American cinematographer (1937–2023)

Jessie Maple (February 14, 1937 – May 30, 2023) (Note: Some sources cite 1947 as her year of birth and 76 as her age at death but Variety gives Maple's age at death as 86.) was an American cinematographer and film director most noted as a pioneer for the civil rights of African Americans and women in the film industry. Her 1981 film Will was among the first feature-length dramatic films created by an African American woman.

==Early life and education==
According to an obituary in The Washington Post, Maple was born on February 14, 1937, in McComb, Mississippi, (Note: According to Ebony magazine, Maple was a native of Louisiana.) one of eleven siblings (4 brothers and 7 sisters). Maple's father worked as a farmer and died when she was 13; her mother worked as a dietician and schoolteacher. Now in Philadelphia, Maple was a student at the Franklin School of Science and Arts, where she studied medical technology.

In the 1960s and 1970s, Maple was head of a bacteriology and serology laboratory in Philadelphia and New York. She later wrote for the New York Courier. She received film training through Ossie Davis's Third World Cinema, and through the National Education Television Training School, a program run by WNET public television in New York City.

The latter program was established for African Americans to learn behind-the-scenes camera jobs in order to get into the union, but funding for this program was short-lived; as Maple noted, "It was so successful that after one year they shut it down." She began her career in film as an apprentice editor for Shaft's Big Score! and The Super Cops. After being admitted to the Film Editor's Union, Maple studied and passed the examination for the Cinematographer's Union.

==Career==
Following a prolonged legal struggle in 1973, Maple became the first African American woman admitted to the New York camera operators union. She described her lawsuits and struggle in a self-published autobiographical book, How to Become a Union Camerawoman (1976). In a 2020 interview, she said, "After I passed the test and got into the cameraman's union, then they told the studios not to hire me and blacklisted me. I decided, well, I'm going to fight this....I decided, let me get this out the way, I sued them all at once, ABC, CBS, NBC, and I won."
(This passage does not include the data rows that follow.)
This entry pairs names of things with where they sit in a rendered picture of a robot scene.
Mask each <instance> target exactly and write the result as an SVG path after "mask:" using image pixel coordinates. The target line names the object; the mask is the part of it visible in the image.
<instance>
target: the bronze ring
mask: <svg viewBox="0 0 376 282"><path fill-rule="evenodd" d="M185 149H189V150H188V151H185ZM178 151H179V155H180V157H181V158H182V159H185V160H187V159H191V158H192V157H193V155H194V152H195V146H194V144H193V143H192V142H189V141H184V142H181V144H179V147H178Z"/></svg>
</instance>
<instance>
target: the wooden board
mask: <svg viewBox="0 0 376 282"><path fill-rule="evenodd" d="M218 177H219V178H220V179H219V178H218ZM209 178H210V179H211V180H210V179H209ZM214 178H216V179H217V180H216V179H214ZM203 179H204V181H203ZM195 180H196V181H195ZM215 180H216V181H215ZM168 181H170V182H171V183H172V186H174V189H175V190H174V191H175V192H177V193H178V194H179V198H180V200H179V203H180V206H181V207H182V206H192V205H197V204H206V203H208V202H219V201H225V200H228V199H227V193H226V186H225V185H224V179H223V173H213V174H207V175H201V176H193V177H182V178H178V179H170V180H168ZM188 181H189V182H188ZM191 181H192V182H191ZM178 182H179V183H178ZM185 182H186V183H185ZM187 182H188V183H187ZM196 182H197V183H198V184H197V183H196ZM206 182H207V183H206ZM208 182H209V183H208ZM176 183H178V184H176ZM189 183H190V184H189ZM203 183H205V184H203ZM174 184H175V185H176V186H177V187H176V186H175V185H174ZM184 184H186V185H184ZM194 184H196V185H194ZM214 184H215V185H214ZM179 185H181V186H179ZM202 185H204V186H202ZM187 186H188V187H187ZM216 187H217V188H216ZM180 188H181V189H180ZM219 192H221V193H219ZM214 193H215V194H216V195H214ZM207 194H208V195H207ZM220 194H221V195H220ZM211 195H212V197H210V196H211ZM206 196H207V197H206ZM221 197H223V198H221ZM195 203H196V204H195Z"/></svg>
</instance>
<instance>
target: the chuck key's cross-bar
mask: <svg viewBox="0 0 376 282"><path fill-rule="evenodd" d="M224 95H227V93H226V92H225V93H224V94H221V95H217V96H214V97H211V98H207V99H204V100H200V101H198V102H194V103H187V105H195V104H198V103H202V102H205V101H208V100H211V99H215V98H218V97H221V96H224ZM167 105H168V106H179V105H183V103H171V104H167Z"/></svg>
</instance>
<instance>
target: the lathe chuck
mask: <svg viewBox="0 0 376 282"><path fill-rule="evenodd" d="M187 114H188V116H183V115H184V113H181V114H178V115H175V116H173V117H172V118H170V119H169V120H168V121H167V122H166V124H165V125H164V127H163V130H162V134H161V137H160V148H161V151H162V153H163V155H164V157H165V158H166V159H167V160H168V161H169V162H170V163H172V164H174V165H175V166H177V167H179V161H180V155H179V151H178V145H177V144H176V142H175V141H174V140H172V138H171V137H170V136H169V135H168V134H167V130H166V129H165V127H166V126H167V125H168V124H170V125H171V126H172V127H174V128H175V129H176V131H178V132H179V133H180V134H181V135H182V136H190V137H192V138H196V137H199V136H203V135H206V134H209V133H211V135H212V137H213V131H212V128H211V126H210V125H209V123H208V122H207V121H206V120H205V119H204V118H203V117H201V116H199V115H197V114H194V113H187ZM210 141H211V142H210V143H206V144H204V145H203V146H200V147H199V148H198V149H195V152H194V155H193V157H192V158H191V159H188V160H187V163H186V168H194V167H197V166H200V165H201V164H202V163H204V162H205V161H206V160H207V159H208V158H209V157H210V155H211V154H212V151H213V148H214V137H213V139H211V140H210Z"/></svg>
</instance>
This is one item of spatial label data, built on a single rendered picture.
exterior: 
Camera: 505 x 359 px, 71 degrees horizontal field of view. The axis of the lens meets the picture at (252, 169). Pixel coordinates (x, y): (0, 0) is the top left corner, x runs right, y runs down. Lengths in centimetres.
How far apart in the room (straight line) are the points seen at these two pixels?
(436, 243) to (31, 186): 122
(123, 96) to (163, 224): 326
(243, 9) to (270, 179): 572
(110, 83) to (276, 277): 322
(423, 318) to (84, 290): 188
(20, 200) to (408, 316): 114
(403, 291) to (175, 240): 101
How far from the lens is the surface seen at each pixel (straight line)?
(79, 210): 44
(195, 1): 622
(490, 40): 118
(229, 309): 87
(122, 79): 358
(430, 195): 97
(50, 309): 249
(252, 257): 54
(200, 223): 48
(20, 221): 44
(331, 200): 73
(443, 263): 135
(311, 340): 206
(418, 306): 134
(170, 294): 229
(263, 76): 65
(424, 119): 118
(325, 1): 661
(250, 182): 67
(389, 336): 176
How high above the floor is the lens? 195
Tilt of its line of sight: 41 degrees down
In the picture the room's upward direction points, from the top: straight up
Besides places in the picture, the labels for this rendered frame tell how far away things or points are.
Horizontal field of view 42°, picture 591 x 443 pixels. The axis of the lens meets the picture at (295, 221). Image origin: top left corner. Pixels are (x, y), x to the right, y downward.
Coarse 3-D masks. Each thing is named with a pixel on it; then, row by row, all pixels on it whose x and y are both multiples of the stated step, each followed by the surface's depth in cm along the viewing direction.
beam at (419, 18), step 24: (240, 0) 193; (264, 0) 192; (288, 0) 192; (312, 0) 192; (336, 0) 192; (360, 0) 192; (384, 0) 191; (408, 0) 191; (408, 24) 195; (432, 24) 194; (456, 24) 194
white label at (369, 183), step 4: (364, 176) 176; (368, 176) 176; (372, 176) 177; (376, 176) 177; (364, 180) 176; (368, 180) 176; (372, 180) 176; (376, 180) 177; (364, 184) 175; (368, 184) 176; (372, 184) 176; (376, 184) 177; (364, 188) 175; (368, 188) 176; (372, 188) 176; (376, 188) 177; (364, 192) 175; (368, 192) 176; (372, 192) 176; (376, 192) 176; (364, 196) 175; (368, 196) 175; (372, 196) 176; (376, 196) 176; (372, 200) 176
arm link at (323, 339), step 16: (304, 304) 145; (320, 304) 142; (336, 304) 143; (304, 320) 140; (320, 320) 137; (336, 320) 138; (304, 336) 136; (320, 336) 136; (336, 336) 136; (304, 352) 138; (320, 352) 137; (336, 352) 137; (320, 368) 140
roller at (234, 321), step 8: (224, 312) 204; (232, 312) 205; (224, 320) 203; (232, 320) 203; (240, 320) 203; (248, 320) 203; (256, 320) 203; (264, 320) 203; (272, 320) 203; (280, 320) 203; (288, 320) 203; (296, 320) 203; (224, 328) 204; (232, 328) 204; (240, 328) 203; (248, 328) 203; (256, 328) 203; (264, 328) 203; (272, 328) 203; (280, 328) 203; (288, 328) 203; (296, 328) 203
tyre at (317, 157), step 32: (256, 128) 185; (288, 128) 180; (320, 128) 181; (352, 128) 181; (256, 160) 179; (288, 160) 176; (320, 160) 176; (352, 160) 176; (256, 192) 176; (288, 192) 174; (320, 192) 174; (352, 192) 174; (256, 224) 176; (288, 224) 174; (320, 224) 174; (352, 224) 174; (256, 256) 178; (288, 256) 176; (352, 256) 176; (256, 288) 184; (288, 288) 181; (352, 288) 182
Working for many years as a news camerawoman, Maple recounts she had her best moment when she realized she could "edit the story in the camera and prevent the editor from taking a positive story and making a negative one out of it," particularly in stories with a race element where black people were often left out of the news story. According to Maple, "I would shoot [the story] in a way where they couldn't cut the black person out of [it]. They had to see both sides of what happened and what they had to say."

In 1974, Maple cofounded LJ Films Productions with her husband, Leroy Patton, to produce short documentaries.

In 1981, Maple released the independent feature film Will, a gritty drama about a recovering heroin addict who befriends and attempts to mentor a streetwise kid. With that release, Maple has been cited as the first African American woman to direct an independent feature-length film in the post-civil rights era. In order to show her own film, and other independent movies by African Americans, Maple and Patton opened the 20 West Theater, Home of Black Cinema in their Harlem brownstone home in 1982. Her second independent feature film was Twice as Nice from a screenplay by poet and actress Saundra Pearl Sharp. Released in 1989, the film is a tale of twin sisters who play basketball.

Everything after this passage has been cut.